Long story short, I move in two days. Just found out less than a week ago. I have a new cage being built, that will need until Friday for the Drylok to dry, and then dirt/lighting go in. I had plans to keep my tegu in a large camping tote, since he was hibernating. But this morning he decided it was a good time to come back up. I'm hoping when I go home from work he's back to hibernating, but if not I'm left in a dilemma. Will two or three days in the tote be bad for him? I'll be making a cut out in the lid with hardware cloth, and putting a Ceramic heat emitter with a thermostat on it to keep it warm, but I'm afraid of it stressing him out too badly. The tote is very large, big enough for me to get in, curled up of course, shut the lid, and I'm almost 6 feet tall. I was going to put some dirt and his hide, but I'm afraid of it having negative effects. I'm picturing it similar to a power outage situation, so I don't think it's really all that bad, but I like to worry a lot. 

Sent from my HTC One X using Tapatalk


----------



## SnakeCharmr728 (Oct 28, 2013)

I think he will be just fine, give use some of his old substrate and hide so its familar smells. Im sure he'll just curl up and go to sleep. Just a few days shouldn't hurt him at all.


----------



## Skeetzy (Oct 28, 2013)

Awesome, exactly what I thought and wanted to be reassured about. My girlfriend said went to the bathroom in his water dish, and is back in his hide and won't come out. I think he just wanted to warm up, get his deed done, and go back to sleep. 

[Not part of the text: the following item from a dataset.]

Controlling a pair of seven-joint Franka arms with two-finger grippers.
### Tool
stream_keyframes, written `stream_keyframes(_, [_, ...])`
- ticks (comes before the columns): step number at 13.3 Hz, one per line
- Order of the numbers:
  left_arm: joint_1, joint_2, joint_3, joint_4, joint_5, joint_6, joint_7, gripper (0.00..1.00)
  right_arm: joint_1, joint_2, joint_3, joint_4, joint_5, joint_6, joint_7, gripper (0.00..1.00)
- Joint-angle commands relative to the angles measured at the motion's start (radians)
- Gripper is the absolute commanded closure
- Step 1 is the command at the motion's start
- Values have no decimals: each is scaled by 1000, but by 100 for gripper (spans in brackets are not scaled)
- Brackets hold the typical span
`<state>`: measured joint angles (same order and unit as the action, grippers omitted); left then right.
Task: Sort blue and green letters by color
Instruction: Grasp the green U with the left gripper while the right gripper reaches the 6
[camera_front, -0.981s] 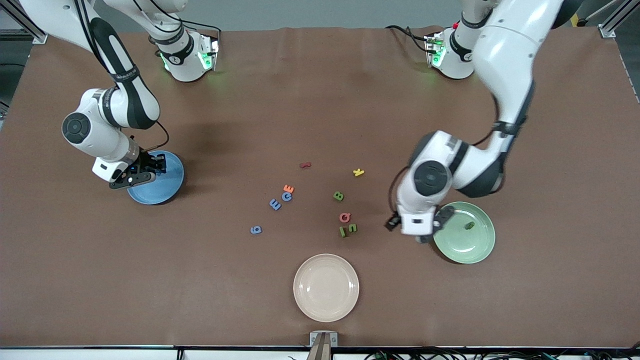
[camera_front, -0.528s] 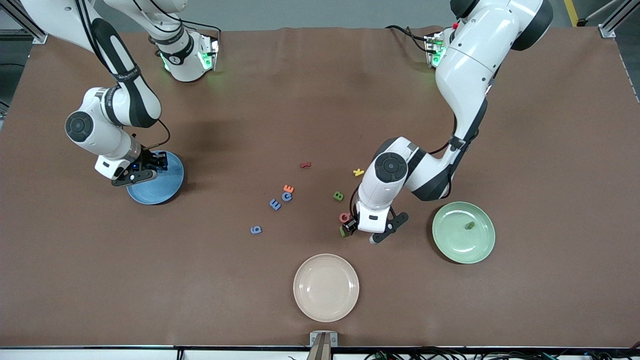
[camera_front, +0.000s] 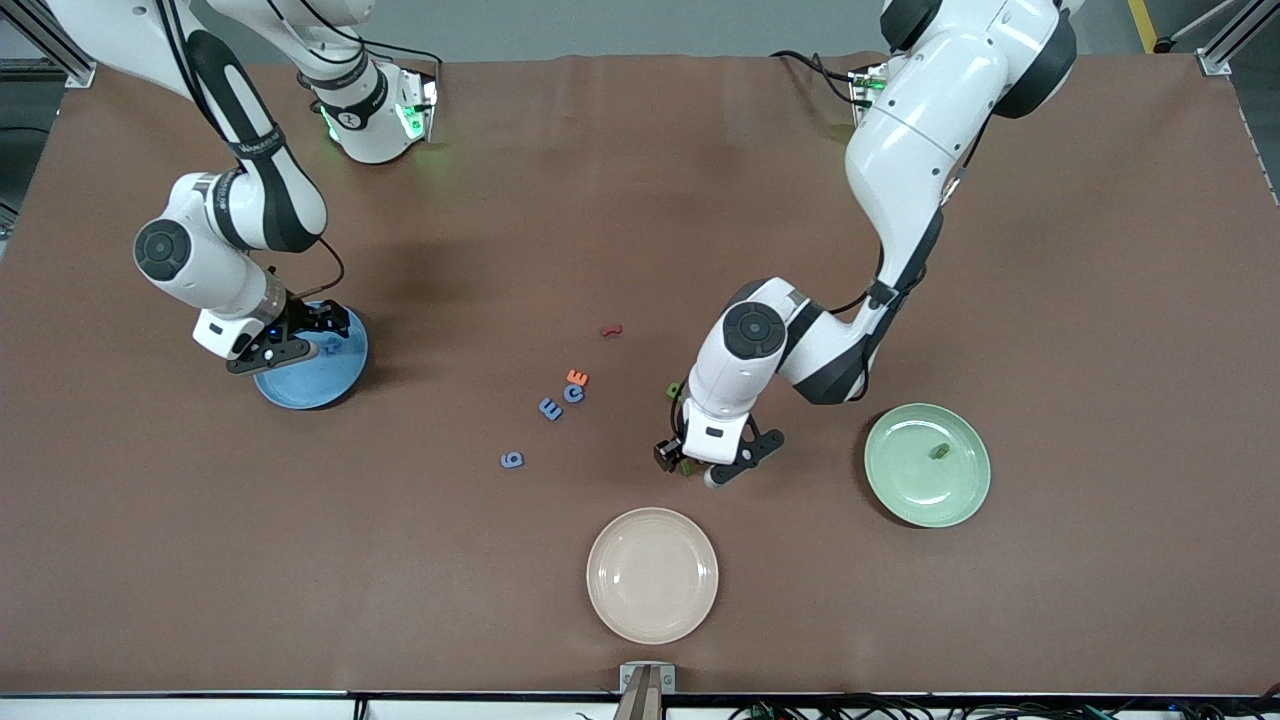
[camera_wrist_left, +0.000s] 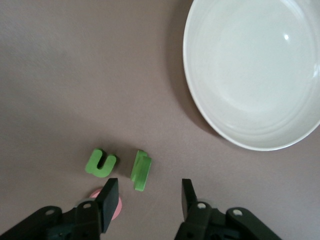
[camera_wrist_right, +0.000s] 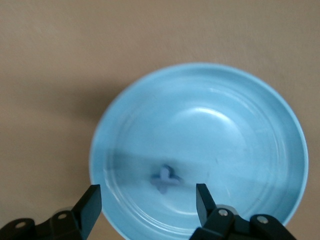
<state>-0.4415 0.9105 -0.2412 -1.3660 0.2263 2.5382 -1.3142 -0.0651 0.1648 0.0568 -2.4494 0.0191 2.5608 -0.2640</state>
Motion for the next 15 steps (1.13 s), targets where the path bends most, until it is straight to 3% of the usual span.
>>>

Ill post back this weekend after the move with pics of his new cage and how it went. 

Sent from my HTC One X using Tapatalk


----------



## SnakeCharmr728 (Oct 28, 2013)

Ive used pop up dog kennel/tents with heat pads underneath and a towel to tunnel in when we do educational booths at expos and its usually a whole weekend event. They do fine in those so Im sure your set up is even more secure feeling for him...


----------



## Skeetzy (Nov 8, 2013)

So he ended up spending until last night in the tote. Painting and caulking took longer than I anticipated. He was sleeping the whole time though, so it wasn't bad. Getting him out was much easier than getting him in. Inside of the cage hasn't changed from the last one, but here's a few pictures. 

I like the idea of those dog kennels for your use though. Very good idea! 

Sent from my HTC One X using Tapatalk


----------